All speakers appear at the National Press Club without compensation or consideration of any kind. Speakers must pay for their own transportation and lodging. No stipend or other recompense is involved. The speaker pays no fees or other consideration to the National Press Club as a reimbursement for the privilege of speaking at this forum.

Who has spoken at the luncheon series in the past?
A broad range of speakers has appeared at the National Press Club. Speakers were invited almost as soon as the Club was formed in 1908 – the first recorded speaker was in 1910. A regularly scheduled program began in 1932.

Who is invited to speak at the luncheon series?
As outlined above, the selection of speakers for NPC luncheons is determined by a committee of club members. The committee meets once a month and discusses possible speakers, then sends invitations to those selected. Occasionally, suggestions from non-members are forwarded to the committee for evaluation. Such suggestions should be forwarded to staff member Melinda Cooke. Proposal should include a brief biography of the speaker, the proposed topic, and when the speaker would like to appear at the Club.

How can I get a speaker booked on the series?
There is no means of booking a speaker. The speakers committee will consider suggestions from outside sources for speakers (see above).

What criteria do you use to select speakers?
There are three major criteria the National Press Club uses in selecting speakers:

Newsworthiness – How relevant is the individual to the issues of the day.
National or international stature – How much influence does the individual have over current events in a particular sphere.
Exclusivity – To what degree has the individual already been available to the press.

Obviously, the more flexible speakers are on availability dates, the more likely they will be invited to speak. We also need to know some specifics about the topic a speaker wants to address.

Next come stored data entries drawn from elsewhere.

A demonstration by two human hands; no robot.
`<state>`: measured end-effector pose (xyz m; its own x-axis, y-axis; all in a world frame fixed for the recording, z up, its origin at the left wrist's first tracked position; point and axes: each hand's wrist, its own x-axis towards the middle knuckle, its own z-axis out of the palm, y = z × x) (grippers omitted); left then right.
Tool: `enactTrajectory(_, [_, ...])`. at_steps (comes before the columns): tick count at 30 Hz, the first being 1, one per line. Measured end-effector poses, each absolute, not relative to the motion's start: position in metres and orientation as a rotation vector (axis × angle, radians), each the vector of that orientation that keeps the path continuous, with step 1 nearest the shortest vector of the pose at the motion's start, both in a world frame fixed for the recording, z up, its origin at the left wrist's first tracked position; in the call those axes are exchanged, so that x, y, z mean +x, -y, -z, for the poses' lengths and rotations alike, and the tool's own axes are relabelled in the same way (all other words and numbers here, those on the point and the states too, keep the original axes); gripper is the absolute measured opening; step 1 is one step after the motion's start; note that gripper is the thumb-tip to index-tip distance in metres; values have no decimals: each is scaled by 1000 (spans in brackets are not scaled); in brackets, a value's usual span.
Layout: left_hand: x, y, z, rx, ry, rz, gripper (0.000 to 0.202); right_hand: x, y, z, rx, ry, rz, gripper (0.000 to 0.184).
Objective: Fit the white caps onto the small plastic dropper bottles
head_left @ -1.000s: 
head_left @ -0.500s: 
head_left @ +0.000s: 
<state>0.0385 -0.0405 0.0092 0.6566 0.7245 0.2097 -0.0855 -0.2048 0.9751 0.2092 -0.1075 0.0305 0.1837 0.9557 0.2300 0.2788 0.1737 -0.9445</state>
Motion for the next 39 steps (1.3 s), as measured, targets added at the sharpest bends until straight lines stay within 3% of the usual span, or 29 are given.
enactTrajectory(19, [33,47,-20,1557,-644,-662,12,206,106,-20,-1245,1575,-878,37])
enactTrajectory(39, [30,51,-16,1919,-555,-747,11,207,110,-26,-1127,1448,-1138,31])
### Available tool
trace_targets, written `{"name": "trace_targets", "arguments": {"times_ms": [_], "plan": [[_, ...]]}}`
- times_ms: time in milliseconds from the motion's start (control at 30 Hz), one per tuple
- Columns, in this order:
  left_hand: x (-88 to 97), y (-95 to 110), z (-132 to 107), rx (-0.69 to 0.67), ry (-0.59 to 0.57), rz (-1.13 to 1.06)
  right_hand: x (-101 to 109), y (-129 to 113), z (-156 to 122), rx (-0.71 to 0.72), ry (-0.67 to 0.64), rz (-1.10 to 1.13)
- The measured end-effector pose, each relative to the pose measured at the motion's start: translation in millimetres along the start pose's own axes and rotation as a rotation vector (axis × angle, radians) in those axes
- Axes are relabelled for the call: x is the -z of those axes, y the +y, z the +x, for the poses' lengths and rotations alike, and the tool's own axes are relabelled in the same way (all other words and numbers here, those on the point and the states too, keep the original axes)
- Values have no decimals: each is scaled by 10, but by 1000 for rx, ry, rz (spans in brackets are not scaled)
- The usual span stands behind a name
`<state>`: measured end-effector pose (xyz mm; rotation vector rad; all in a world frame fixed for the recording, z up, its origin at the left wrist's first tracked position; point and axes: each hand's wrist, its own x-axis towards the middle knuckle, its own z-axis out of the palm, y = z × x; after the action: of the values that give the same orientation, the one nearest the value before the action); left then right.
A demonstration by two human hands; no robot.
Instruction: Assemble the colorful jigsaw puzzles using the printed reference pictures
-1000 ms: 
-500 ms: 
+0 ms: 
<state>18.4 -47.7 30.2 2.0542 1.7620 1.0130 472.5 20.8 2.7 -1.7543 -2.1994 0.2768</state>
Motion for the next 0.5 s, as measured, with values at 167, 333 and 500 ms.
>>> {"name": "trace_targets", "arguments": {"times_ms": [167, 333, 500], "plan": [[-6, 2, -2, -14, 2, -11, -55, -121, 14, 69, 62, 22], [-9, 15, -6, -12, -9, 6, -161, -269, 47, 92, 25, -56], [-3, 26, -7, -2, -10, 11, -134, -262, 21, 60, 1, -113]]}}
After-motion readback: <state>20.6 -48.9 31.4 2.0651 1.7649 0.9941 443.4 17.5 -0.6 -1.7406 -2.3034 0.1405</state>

Given that, and given the entire NPC website content, members must rely on subjective judgments made by a committee, and can suggest speakers which the committee ostensibly will evaluate, but again subjectively rules and there's not much real info on how the process moves, the actual power structure in the organization, or any actual factual stuff, whereas you'd expect a journalists' site for journalists would be more content aware, and specific. "We got a committee" at least says it's not a single individual pulling the strings, but how reassuring is that?

For those worried over being propagandized by a large monolithic thing with a possible agenda akin to press ownership's interests, Rupert and Amazon's press ownership business aims, etc., the NPC is an outwardly benign appearing thing, but is there a need for further questioning? That would be for readers and others to answer, but my feeling is that much as the Corps of Engineers controls the Mississippi River, somebody is pulling puppet strings with the National Press Club. Yet, the concept is so amorphous it likely cannot be proven without the testimony at some point of a disgruntled former insider. And that likely would be drowned out by a cacaphony of denial from those earning a living via media reporting. The lone voice in the wilderness, the Cassandra phenomenon, it can be simply drowned out by a din of denial. Marginalize the messenger if the message hurts; e.g., NSA/government response to Snowden - an effort made to channel news toward's Snowden's character faults rather than his revelations, with not much thrown against Snowden sticking on.

Reader comments are welcome.

_________UPDATE__________
Another factor worth mention, a subject on which an entire post or research project might be based, the contraction of the nation's statewide daily newspapers has led to fewer correspondents and more reliance on press feeds and press releases, and less on boots of the ground and face-to-face questioning. Posts here have often referenced, "Strib carrying an AP feed," and the makeup and editorial practices of the press feed organizations is another black hole as to the public's access to the winnowing process instead of the final output. A peristalsis effect?

Last, hat tip to Rick Bergman for this ISIS analysis link, by the same press outlet that published Snowden. It's not your grandmother's ISIS analysis, but then she listens too much to news on the radio, Rush and such.